Tickets
Tezos tickets are authenticated quantities issued by contracts. A ticket of type sp.ticket[t]
has three elements:
Its ticketer, which is the contract that issued the ticket
Its contents of type
t
, also knowns as the wrapped value or payload, which can be any data typeIts amount of type
sp.nat
, which is an arbitrary number that represents a quantity or value for the ticket
A ticket's ticketer and contents cannot be changed.
Tickets themselves cannot be duplicated, but you can split one ticket into multiple tickets by creating duplicate tickets each with a portion of the original ticket's amount. The new tickets have the same ticketer and contents, and the sum of their amounts is always the amount of the original ticket. Similarly, you can join tickets with matching ticketers and contents into a single ticket with the sum of the joined tickets' amounts.
You cannot read the contents of a ticket directly; you must use sp.read_ticket
to access it.
- sp.ticket(contents: t, amount: sp.nat) → sp.ticket[t]
Create a ticket with the given contents and amount. The ticketer is always the contract's address via
sp.self_address()
.
- sp.read_ticket(ticket: sp.ticket[t]) → sp.pair[sp.record(ticketer=sp.address, contents=t, amount=sp.nat), sp.ticket[t]]
Reads the contents of a ticket and returns a pair of:
The ticket data, itself a record of the ticket's ticketer, contents, and amount.
A copy of the original ticket that can still be used.
Note that using
sp.read_ticket
on a ticket consumes it, destroying the originalsp.ticket
type. To access the ticket again, you muse use the copy that the function returns.This example creates a ticket and then reads it:
smartpy# Create ticket ticket_contents = (sp.int(5), "hello") ticket = sp.ticket(ticket_contents, 2) # Read ticket (ticket_data, new_ticket) = sp.read_ticket(ticket) assert ticket_data.contents == ticket_contents assert ticket_data.amount == 2 assert ticket_data.ticketer == sp.self_address()

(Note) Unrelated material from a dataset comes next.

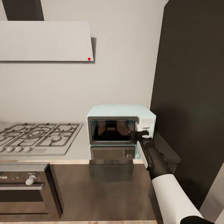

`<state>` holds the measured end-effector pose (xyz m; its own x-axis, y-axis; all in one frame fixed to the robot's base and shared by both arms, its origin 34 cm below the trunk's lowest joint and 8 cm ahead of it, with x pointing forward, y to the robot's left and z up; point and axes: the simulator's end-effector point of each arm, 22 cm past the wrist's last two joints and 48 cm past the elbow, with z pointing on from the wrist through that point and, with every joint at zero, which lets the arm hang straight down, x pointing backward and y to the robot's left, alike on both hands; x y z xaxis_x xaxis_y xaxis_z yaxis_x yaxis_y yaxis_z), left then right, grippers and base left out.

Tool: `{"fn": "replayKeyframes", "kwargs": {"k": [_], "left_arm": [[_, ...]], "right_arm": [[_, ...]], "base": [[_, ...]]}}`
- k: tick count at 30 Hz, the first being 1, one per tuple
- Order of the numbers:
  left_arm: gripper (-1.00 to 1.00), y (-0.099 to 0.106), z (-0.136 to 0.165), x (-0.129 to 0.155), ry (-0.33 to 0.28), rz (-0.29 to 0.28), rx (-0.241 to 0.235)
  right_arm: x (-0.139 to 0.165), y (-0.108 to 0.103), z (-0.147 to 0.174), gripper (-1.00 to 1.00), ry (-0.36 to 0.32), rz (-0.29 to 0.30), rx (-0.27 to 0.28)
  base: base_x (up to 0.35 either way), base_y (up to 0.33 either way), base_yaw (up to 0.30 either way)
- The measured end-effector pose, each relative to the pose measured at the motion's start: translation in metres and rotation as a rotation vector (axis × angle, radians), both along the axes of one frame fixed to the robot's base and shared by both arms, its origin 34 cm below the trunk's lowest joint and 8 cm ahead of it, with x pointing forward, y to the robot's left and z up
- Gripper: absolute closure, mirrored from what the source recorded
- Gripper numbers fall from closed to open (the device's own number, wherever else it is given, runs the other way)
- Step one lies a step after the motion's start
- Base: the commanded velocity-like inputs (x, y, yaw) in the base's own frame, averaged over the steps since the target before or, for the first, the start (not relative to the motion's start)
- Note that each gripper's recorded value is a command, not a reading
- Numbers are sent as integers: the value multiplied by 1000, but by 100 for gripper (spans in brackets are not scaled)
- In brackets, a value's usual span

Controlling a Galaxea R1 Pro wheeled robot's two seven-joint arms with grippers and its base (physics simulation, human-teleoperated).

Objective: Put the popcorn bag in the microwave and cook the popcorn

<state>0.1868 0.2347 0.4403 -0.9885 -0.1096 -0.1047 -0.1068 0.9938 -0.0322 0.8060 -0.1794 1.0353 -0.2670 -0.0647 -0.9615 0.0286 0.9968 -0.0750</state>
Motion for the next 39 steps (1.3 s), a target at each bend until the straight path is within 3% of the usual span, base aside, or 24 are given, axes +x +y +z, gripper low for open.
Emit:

Joining and splitting tickets
- sp.join_tickets(t1: sp.ticket[t], t2: sp.ticket[t]) → sp.ticket[t]
Merges two tickets into one by adding their amounts. Fails if the tickets differ in their ticketer or contents.
- sp.split_ticket(ticket: sp.ticket[t], amount1: sp.nat, amount2: sp.nat) → sp.pair[sp.ticket[t], sp.ticket[t]]
Splits a ticket into two parts with the specified amounts. Fails if
amount1 + amount2
is not equal to the original ticket's amount.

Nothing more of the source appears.